■ EXERCISE INSTRUCTIONS ■
I would like you to output every record below exactly, apart from the pictures.

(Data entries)

..............................

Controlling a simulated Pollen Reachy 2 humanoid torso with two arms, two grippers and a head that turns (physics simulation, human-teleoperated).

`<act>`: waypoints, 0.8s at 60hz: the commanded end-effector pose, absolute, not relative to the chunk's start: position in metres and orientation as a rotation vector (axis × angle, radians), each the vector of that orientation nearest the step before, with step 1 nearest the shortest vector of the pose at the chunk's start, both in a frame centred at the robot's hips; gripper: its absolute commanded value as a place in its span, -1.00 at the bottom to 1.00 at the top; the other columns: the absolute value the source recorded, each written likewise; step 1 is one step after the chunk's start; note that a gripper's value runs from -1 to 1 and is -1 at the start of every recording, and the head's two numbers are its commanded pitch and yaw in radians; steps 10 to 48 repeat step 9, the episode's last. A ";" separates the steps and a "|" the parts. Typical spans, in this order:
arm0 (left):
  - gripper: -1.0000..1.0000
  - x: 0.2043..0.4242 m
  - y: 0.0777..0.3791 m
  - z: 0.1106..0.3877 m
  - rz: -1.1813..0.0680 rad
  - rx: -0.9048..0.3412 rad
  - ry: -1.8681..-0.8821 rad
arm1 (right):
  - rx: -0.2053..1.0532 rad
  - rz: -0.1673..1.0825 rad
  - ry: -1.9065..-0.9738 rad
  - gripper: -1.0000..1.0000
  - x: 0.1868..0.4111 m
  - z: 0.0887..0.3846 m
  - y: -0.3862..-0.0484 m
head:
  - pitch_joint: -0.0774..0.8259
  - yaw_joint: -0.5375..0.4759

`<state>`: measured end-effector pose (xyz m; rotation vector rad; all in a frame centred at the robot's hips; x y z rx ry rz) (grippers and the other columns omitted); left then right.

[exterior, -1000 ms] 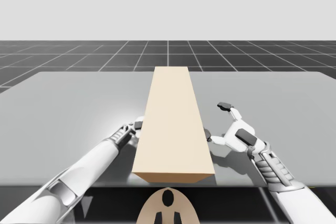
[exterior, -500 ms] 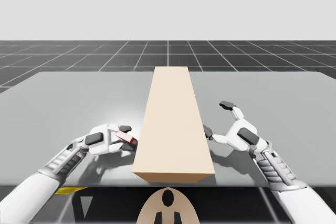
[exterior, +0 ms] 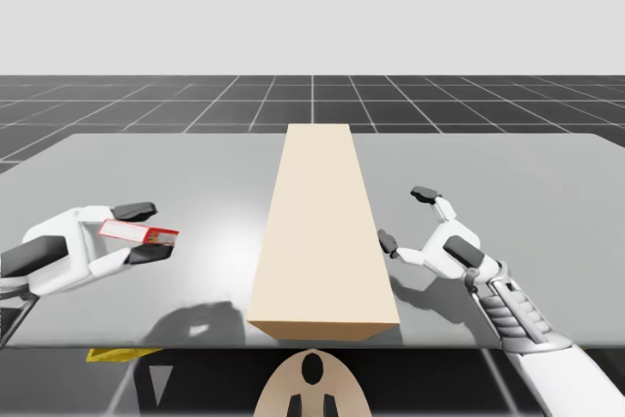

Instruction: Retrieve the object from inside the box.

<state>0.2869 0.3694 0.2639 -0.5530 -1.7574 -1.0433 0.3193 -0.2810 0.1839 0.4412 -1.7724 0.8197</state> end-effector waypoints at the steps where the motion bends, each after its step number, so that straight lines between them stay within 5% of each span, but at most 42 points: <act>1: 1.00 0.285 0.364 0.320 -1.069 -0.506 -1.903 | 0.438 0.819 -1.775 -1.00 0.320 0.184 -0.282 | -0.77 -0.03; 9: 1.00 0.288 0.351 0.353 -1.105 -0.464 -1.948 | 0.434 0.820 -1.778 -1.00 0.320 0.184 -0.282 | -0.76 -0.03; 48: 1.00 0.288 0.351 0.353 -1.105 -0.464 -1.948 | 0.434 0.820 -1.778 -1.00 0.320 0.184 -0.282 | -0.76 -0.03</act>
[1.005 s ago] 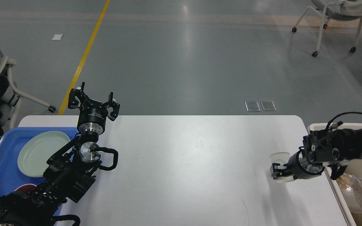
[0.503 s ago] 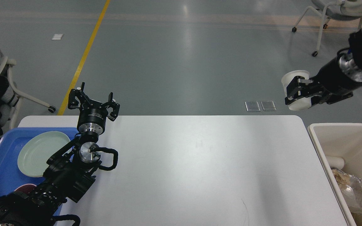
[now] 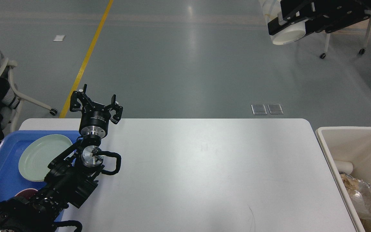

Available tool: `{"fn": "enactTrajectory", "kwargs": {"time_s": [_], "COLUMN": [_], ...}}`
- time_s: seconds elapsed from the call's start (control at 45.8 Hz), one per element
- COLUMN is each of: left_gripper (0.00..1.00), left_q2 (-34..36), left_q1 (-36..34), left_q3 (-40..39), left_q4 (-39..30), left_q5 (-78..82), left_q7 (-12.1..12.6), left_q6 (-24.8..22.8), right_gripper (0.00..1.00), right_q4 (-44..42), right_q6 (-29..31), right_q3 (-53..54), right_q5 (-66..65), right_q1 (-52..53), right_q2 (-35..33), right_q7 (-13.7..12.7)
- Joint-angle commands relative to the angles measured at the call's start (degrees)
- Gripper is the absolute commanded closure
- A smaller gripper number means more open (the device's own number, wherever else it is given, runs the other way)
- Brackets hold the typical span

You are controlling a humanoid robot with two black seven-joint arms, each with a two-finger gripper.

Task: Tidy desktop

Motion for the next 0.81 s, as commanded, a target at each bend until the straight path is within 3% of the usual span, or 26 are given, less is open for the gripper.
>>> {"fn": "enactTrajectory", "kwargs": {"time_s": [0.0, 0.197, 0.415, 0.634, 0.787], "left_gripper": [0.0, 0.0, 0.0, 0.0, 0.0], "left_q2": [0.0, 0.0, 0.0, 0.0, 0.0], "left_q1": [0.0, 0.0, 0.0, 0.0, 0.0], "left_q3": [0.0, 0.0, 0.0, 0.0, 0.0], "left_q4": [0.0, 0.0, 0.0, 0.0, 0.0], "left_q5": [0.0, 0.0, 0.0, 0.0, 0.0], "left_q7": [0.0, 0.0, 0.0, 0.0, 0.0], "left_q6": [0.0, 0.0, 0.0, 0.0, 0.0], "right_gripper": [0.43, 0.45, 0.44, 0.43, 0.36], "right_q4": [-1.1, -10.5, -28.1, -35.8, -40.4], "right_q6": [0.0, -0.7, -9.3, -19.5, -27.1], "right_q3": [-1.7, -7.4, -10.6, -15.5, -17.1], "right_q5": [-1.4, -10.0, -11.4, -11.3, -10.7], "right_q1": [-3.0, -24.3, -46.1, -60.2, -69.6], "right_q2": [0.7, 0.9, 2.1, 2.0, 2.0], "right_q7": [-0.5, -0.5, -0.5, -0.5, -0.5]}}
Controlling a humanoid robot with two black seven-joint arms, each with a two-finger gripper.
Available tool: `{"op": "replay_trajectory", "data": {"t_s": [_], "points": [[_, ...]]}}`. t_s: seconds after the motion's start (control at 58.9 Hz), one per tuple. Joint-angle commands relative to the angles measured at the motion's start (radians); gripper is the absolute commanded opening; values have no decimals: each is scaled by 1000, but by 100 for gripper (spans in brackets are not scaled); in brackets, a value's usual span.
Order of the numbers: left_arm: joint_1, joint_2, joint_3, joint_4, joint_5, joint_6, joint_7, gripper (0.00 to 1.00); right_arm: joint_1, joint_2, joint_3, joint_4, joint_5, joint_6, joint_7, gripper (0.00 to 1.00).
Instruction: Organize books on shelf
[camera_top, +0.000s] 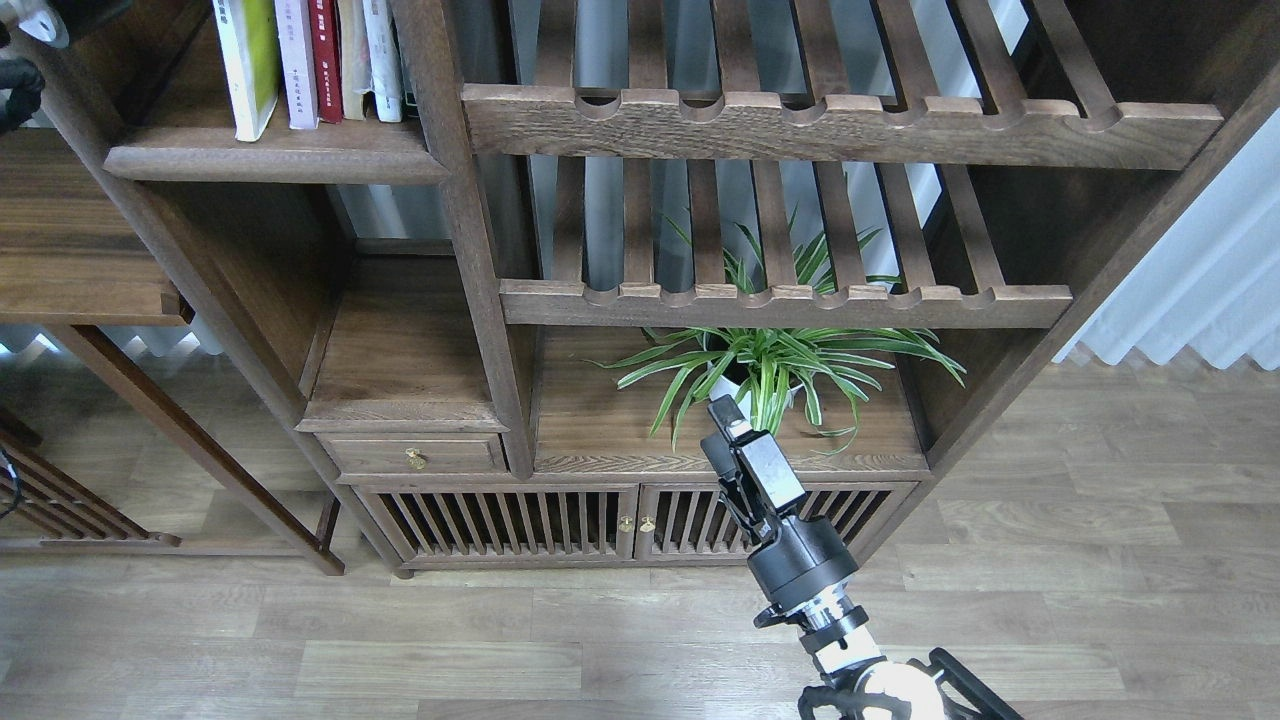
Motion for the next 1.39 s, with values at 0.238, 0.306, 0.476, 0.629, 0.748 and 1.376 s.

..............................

■ ANSWER TO THIS PROBLEM ■
Controlling a simulated Pollen Reachy 2 humanoid torso with two arms, two grippers and a head that turns (physics simulation, human-teleoperated).

`<act>`: waypoints, 0.8s at 60hz: the commanded end-effector pose, absolute, not relative to the chunk's start: position in metres and orientation as a rotation vector (axis × angle, radians), each the vector of that orientation nearest the step before, with step 1 nearest the shortest vector of the pose at the chunk's start, both in a frame centred at the robot's hips; gripper: its absolute commanded value as a place in its span, -1.00 at the bottom to 1.00 at the top; the other columns: the absolute value the source recorded, each written likewise; step 1 is one step after the chunk's start; note that a gripper's value runs from -1 to 1 and is -1 at the start of every recording, and the head's two numbers are its commanded pitch and yaw in radians; steps 10 to 48 repeat step 9, the episode's last. A ";" separates the steps and a "|" the parts. Typical spans, in this order:
arm0 (left):
  - gripper: -1.0000..1.0000
  - x: 0.2043..0.4242 m
  - y: 0.0777..0.3791 m
  - z: 0.1106..0.3877 m
  - rz: -1.1813..0.0680 rad
  - rx: -0.9048..0.3412 rad
  - ry: -1.8681..-0.8821 rad
arm1 (right):
  - rx: -0.2053..1.0532 rad
  - rz: -0.1673..1.0825 rad
  - ry: -1.9065..-0.9738 rad
  - gripper: -1.0000..1.0000
  - x: 0.1868..0.4111 m
  - z: 0.0887..0.3846 m
  - y: -0.3862..-0.0484 m
head:
  - pitch_joint: -0.0774..0.8259
  - yaw_joint: -0.5375..0.4759

`<state>`: measured end-effector pose (xyz m; rotation vector rad; all in a frame centred at the robot's hips; x y z rx ry rz) (grippers and the other columns omitted); left then right.

[exterior, -1000 ms] 
[exterior, -500 ms] 
[exterior, +0 ms] 

Instruction: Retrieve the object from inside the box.

<state>0.2869 0.3694 0.2639 -0.5530 -1.7574 -1.0433 0.3193 -0.2810 0.1839 0.4412 -1.7724 0.8197</state> end-effector waypoints at the steps where the motion bends, each after its step number, so that straight lines between them stay within 5% of each span, but at most 42 points: <act>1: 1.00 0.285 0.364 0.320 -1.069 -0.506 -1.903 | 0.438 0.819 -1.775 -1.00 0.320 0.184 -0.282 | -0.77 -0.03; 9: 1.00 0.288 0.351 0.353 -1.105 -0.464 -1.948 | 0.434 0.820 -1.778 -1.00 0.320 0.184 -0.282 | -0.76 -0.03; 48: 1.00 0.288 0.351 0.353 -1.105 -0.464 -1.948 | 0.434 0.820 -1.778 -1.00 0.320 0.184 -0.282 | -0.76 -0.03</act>
[1.005 s ago] 
[0.503 s ago] 
[now] 

Available tool: `{"fn": "enactTrajectory", "kwargs": {"time_s": [_], "COLUMN": [_], ...}}`
- time_s: seconds elapsed from the call's start (control at 45.8 Hz), one per element
- COLUMN is each of: left_gripper (0.00..1.00), left_q2 (-34..36), left_q1 (-36..34), left_q3 (-40..39), left_q4 (-39..30), left_q5 (-78..82), left_q7 (-12.1..12.6), left_q6 (-24.8..22.8), right_gripper (0.00..1.00), right_q4 (-44..42), right_q6 (-29..31), right_q3 (-53..54), right_q5 (-66..65), right_q1 (-52..53), right_q2 (-35..33), right_q7 (-13.7..12.7)
- Joint-angle commands relative to the angles measured at the call's start (degrees)
- Gripper is the absolute commanded closure
- A smaller gripper number means more open (the device's own number, wherever else it is given, runs the other way)
- Brackets hold the typical span

You are controlling a humanoid robot with two black seven-joint arms, each with a two-finger gripper.

Task: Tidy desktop

Motion for the next 0.81 s, as commanded, a target at each bend until the straight path is within 3% of the usual span, or 26 are given, less is open for the gripper.
>>> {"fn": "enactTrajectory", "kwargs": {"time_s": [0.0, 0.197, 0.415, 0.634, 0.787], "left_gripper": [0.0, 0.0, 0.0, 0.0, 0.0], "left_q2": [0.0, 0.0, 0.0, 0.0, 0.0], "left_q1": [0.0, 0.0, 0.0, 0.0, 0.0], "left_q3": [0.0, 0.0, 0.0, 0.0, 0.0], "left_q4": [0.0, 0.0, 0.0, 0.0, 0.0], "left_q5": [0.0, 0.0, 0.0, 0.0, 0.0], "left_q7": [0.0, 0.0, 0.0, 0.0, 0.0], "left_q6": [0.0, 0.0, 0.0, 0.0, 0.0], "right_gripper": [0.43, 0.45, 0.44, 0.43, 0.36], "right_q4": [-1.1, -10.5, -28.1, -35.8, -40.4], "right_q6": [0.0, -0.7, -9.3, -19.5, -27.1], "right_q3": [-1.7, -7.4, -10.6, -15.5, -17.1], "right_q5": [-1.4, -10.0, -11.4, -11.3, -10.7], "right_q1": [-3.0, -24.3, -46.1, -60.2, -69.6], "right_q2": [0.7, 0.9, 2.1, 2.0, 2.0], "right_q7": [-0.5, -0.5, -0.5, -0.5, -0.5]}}
Controlling a humanoid robot with two black seven-joint arms, each with a two-finger gripper.
Available tool: `{"op": "replay_trajectory", "data": {"t_s": [_], "points": [[_, ...]]}}`. t_s: seconds after the motion's start (control at 58.9 Hz), one per tuple. Joint-angle commands relative to the angles measured at the motion's start (radians); gripper is the absolute commanded opening; values have no decimals: each is scaled by 1000, but by 100 for gripper (spans in brackets are not scaled); in brackets, a value's usual span.
Order of the numbers: left_arm: joint_1, joint_2, joint_3, joint_4, joint_5, joint_6, joint_7, gripper (0.00 to 1.00); right_arm: joint_1, joint_2, joint_3, joint_4, joint_5, joint_6, joint_7, gripper (0.00 to 1.00).
Instruction: Organize books on shelf
[camera_top, +0.000s] 
Motion for the next 1.39 s, with values at 0.238, 0.306, 0.476, 0.629, 0.748 and 1.376 s.

The full answer has been given.